BancABC Zimbabwe group economist, Mr James Wadi says a re-jig of the country’s GDP stats will give potential investors a more accurate picture of the local economy.
“In broad terms, it is important to rebase GDP regularly, to reflect the new measuring techniques, changing consumer patterns and changing economic conditions. Internationally, it is recommended that rebasing be done every five years.
“The rebasing of GDP shows a more representative changes in the structure of the economy and may reflect introduction of new products or sectors. Over time, some sectors that may not be fully captured may finally be accounted for by the new measuring techniques,” said Wadi.
“Rebasing Zimbabwe’s GDP may influence certain investment decisions — for instance, there is a possibility that Zimbabwe is underestimating its GDP size. So investors may think that it’s a small market, yet it’s huge.”
And with the Government making inroads to clear its arrears to the international financial institutions, notably the IMF, the World Bank (WB), and the African Development Bank (AfDB), the economist says rebasing the local GDP may influence debt ratios.
“This may influence the classification of the country in the eyes of international creditors — whether it is a heavily indebted country or not. Hence it may also influence the country’s risk profile,” said Wadi.
Presently, Zimbabwe’s debt ratios are very high. Official figures show Zimbabwe Government debt equivalent to 77, 60 percent of the country’s GDP as at the end of last year.
Government debt to GDP in the country averaged 72, 78 percent from 1990 until 2017, reaching an all-time high of 147, 70 percent in 2008 and a record low of 31, 40 percent in 2001, TradingEconomics figures show.

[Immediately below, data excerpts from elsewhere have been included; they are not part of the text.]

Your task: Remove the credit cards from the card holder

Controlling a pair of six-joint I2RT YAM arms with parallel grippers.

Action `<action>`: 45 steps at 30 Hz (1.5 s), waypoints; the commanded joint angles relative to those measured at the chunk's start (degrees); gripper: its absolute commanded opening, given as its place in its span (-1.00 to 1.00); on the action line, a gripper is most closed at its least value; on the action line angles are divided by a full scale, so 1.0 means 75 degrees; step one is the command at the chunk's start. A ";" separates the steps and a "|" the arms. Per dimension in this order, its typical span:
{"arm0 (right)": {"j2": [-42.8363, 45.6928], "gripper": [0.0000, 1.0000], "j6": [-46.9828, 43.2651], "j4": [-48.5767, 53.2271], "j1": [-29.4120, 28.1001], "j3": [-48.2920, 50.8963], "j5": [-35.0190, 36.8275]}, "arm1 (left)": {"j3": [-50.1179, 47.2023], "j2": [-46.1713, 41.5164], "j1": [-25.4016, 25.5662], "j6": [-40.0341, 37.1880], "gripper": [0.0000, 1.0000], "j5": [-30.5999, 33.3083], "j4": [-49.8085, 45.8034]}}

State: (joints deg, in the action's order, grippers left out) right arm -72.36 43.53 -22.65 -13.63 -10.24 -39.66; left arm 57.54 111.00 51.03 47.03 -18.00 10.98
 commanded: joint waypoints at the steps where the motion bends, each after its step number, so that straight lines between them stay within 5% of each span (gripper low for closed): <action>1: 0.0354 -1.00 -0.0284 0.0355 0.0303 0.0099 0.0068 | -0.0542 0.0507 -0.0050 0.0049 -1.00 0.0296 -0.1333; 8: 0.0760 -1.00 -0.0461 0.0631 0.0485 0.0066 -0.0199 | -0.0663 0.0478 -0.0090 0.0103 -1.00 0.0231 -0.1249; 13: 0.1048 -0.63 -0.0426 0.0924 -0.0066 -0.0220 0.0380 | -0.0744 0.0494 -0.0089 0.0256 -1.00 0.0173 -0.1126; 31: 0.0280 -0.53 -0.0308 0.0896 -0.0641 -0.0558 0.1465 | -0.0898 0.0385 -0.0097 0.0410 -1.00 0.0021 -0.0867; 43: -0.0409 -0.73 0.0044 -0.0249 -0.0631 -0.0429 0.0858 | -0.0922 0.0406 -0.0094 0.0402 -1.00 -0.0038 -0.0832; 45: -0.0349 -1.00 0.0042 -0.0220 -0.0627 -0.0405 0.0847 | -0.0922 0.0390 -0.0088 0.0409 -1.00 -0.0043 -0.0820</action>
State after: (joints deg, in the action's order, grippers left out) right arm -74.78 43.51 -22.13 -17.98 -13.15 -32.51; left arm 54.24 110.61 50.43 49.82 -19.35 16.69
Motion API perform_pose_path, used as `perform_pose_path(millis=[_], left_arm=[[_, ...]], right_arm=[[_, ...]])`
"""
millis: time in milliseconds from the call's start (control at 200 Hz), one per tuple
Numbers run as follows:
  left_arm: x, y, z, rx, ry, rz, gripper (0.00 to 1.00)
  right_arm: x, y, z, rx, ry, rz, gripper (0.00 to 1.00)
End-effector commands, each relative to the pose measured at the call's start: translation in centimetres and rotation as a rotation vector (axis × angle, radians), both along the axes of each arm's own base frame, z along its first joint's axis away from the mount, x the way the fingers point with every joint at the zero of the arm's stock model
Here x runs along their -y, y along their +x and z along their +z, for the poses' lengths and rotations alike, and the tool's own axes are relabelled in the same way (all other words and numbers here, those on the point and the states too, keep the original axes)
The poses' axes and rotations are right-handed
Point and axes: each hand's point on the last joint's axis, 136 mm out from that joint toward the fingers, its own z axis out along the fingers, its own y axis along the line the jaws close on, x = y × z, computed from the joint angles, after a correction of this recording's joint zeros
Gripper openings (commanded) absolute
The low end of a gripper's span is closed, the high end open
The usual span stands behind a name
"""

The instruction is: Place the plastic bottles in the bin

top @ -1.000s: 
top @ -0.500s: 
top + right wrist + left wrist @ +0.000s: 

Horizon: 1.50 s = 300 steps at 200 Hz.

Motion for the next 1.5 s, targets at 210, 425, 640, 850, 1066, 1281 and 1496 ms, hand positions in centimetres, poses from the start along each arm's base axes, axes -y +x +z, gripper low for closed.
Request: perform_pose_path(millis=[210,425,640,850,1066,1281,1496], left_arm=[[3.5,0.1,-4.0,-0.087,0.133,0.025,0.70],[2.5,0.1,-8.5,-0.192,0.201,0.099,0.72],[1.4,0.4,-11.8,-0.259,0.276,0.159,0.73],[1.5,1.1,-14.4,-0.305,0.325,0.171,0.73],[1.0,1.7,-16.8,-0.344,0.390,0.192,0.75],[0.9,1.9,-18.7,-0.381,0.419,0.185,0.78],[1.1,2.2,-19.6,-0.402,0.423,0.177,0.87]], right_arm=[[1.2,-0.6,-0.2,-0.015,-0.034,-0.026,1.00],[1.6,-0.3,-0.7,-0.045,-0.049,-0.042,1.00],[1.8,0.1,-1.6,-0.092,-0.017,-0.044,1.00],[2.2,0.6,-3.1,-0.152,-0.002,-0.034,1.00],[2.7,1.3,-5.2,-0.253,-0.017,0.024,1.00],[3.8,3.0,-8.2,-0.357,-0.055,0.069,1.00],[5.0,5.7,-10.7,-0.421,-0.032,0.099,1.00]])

Since 2014, a number of African countries, including Zambia, Nigeria, Kenya and Uganda, among others, have rebased their GDPs and experienced rises in the sizes of their economies.
But Munzwembiri — a respected economic analyst with an interest in African economies — is a bit more circumspect about a rebase of the Zimbabwean economy.

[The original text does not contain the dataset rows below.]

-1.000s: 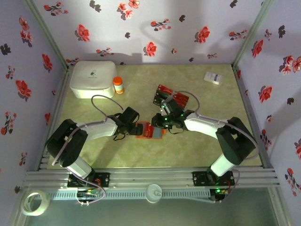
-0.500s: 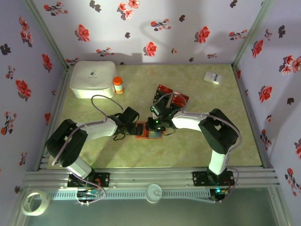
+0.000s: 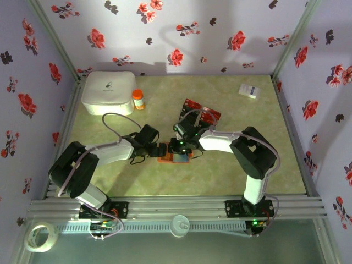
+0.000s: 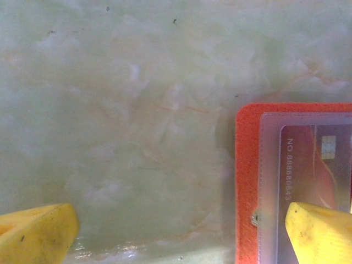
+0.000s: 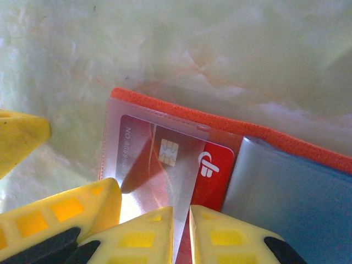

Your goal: Put the credit cards into the card holder

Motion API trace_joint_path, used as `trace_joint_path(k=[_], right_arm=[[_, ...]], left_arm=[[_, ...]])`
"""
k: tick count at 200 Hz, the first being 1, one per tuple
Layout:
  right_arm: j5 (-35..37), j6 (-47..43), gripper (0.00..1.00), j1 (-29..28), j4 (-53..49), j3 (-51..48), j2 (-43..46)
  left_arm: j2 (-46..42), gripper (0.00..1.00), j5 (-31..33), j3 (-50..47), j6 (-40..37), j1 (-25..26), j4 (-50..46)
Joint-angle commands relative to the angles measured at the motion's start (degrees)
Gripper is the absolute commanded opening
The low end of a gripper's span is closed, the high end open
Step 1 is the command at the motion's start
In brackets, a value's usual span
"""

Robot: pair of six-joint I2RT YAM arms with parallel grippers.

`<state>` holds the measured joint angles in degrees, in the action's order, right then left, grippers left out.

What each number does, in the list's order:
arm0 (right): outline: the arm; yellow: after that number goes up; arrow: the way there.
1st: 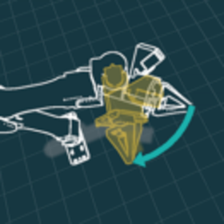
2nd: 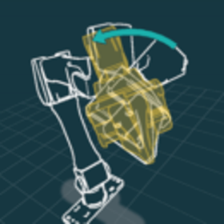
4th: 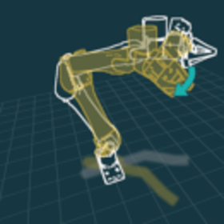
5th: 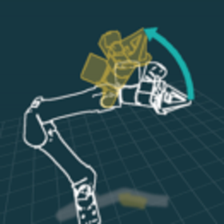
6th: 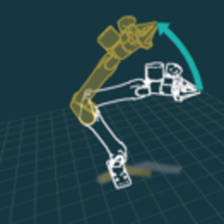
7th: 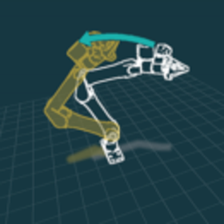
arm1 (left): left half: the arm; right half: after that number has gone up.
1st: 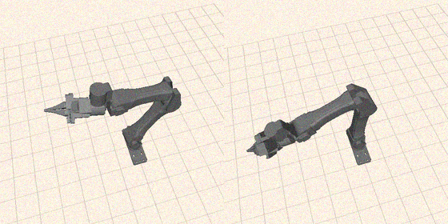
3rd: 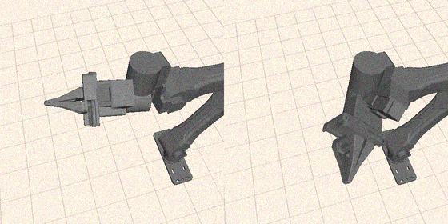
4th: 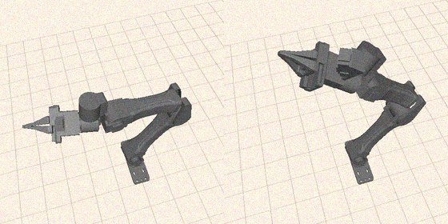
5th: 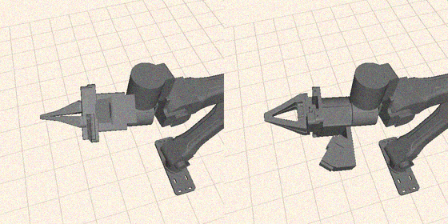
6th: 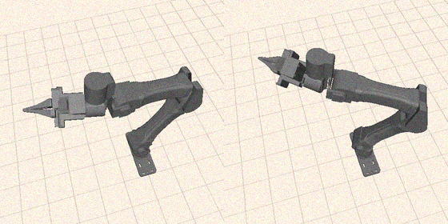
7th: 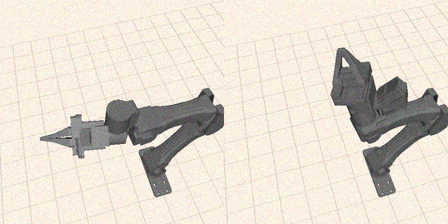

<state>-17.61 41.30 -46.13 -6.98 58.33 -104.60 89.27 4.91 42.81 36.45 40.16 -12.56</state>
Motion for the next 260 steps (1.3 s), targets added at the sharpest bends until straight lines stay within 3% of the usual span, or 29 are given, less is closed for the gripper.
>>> trace_joint_path(k=[1,50,160,260], right_arm=[[2.01,-0.97,0.17,-0.36,-2.53,0.48,3.14],[3.57,-1.57,0.15,-0.28,-4.20,-0.75,4.58],[1.62,-0.25,0.10,-2.06,-2.48,1.79,-3.84],[1.08,0.20,0.12,-2.11,-2.56,2.62,-2.39]], left_arm=[[3.53,1.00,-2.17,-4.33,1.66,-1.24,-1.56],[4.18,1.00,-2.18,-5.72,1.90,-1.52,-0.14],[2.57,1.00,-2.16,-4.28,0.99,-1.89,-2.08],[-0.78,1.00,-1.17,-6.46,0.83,-5.26,-4.32]])
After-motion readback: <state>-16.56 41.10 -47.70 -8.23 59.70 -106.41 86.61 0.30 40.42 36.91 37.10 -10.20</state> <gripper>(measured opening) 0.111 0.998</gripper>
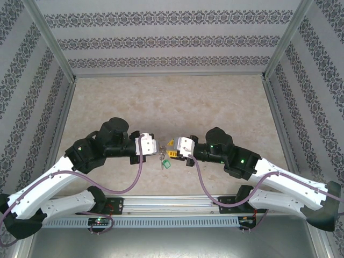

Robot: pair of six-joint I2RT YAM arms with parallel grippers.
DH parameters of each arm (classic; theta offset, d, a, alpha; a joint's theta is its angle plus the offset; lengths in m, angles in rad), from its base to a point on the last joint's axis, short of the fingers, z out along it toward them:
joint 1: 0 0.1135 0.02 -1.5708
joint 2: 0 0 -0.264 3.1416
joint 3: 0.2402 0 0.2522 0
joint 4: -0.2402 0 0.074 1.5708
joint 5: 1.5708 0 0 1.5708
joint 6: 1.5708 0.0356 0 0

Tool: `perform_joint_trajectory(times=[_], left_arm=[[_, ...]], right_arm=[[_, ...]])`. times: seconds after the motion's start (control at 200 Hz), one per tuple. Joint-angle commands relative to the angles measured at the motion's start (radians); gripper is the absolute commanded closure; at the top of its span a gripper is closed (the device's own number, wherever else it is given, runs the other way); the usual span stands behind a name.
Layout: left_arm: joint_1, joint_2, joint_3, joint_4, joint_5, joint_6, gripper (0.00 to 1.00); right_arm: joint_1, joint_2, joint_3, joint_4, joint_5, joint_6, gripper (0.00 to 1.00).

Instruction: Put the keys on the keyring

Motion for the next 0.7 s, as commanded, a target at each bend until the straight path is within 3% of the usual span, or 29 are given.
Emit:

He says a bump in the size of the economy is not always an automatic outcome of the rebasing process.
“African countries differ in their economic structures and it would be overly simplistic to assume that the experiences of one country would mirror another.

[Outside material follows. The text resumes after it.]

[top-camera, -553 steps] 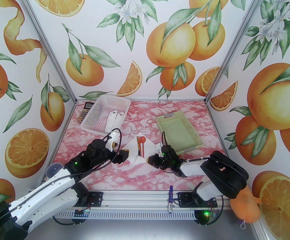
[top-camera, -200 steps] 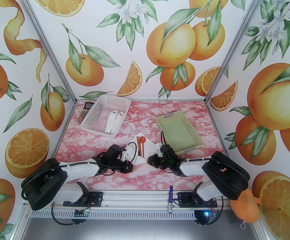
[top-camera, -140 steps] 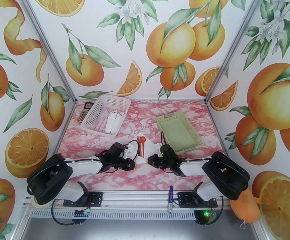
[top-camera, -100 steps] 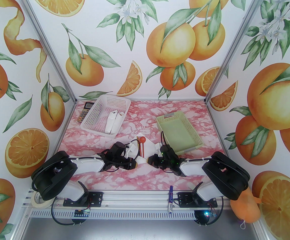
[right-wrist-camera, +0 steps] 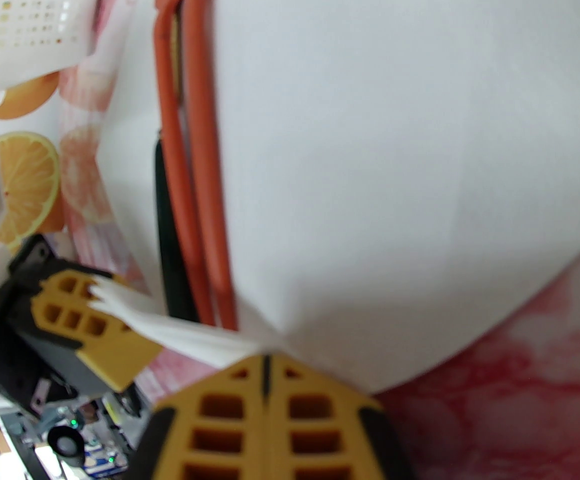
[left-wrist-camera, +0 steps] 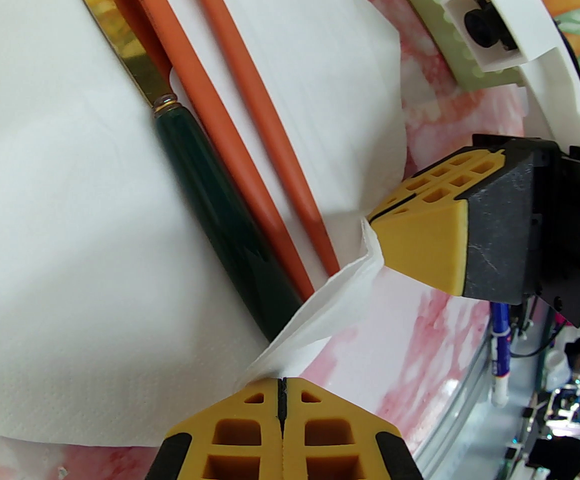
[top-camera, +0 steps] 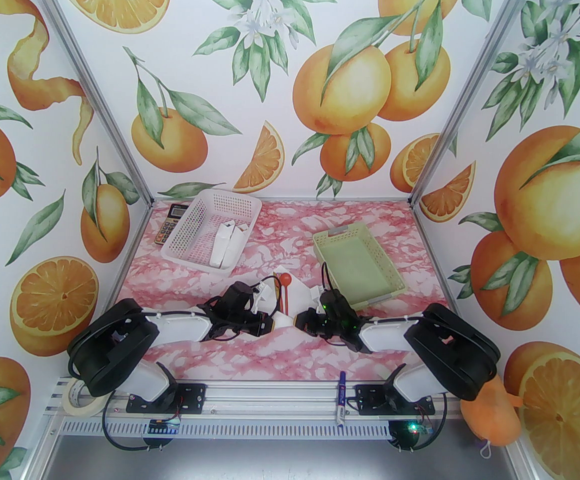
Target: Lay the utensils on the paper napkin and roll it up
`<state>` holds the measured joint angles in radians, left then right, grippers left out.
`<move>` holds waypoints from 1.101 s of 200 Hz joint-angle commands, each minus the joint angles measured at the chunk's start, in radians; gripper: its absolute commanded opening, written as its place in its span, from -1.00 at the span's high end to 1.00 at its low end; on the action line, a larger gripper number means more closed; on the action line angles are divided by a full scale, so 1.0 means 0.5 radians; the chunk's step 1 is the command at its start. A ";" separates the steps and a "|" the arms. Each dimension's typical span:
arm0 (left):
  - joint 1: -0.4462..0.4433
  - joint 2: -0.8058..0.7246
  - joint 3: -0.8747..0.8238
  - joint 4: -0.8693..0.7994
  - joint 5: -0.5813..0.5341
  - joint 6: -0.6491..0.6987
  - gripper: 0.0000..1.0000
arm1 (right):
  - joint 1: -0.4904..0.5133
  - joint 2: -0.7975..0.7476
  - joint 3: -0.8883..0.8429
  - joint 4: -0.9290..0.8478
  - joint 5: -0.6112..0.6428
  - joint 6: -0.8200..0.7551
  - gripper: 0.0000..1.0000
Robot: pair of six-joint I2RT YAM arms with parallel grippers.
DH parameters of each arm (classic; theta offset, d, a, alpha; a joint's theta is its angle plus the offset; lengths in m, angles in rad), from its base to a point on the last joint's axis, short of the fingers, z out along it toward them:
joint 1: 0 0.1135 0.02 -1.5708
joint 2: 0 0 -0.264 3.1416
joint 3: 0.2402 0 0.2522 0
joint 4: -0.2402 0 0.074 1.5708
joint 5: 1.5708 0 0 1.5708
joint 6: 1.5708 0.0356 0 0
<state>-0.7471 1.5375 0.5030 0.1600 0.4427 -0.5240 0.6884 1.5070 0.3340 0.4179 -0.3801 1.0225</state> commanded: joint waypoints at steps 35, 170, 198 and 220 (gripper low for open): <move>0.017 0.051 0.088 0.045 -0.044 0.063 0.89 | 0.000 -0.016 -0.031 -0.313 0.190 -0.072 1.00; 0.025 0.188 0.095 0.067 -0.045 0.091 0.89 | -0.002 -0.269 0.131 -0.484 0.122 -0.151 1.00; 0.025 0.189 0.098 0.052 -0.052 0.097 0.89 | 0.001 -0.391 0.151 -0.579 0.136 -0.197 1.00; 0.026 0.183 0.101 0.038 -0.057 0.105 0.90 | 0.017 -0.421 0.156 -0.576 0.125 -0.203 1.00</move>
<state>-0.7399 1.6100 0.5404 0.2054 0.4347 -0.4904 0.6918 1.3186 0.3908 0.1707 -0.3378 0.9474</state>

‘‘For Nigeria and Kenya for instance, the rise in the size of their economies was on the back of a rising middle class as well as more developed services sectors in their economies.
‘‘For Nigeria, for example, the prices of oil had rose sharply since the last rebasing in 1990 and its film industry had become a more active contributor to the economy,” he said.
“For a country such as Zimbabwe, its economic structure hasn’t really changed that much as mining and agriculture continue to underpin the economy and the services sector has not really grown that much. So even after a rebasing, there might not be an appreciable change in the size of the economy.”
However, Munzwembiri said a case might be made of the rise of the informal economy and the need to account for this.
“Also the effect of factors such as increased mobile phone usage by Zimbabweans would need to be accounted for.
‘‘Statistics show that rebasing the GDP may increase the size of an economy by at least 25 percent.”
But whether or not the size of Zimbabwe’s economy will rise on the basis of a GDP rebase, other key benefits are that it will enable policy makers, analysts and investors to obtain a more accurate picture of the economic structure; assist authorities to make appropriate policy decisions and programme design, and in some cases when GDP is revised, certain ratios — such as the debt/GDP ratio — may actually improve.
So the question remains: to rebase or not to rebase?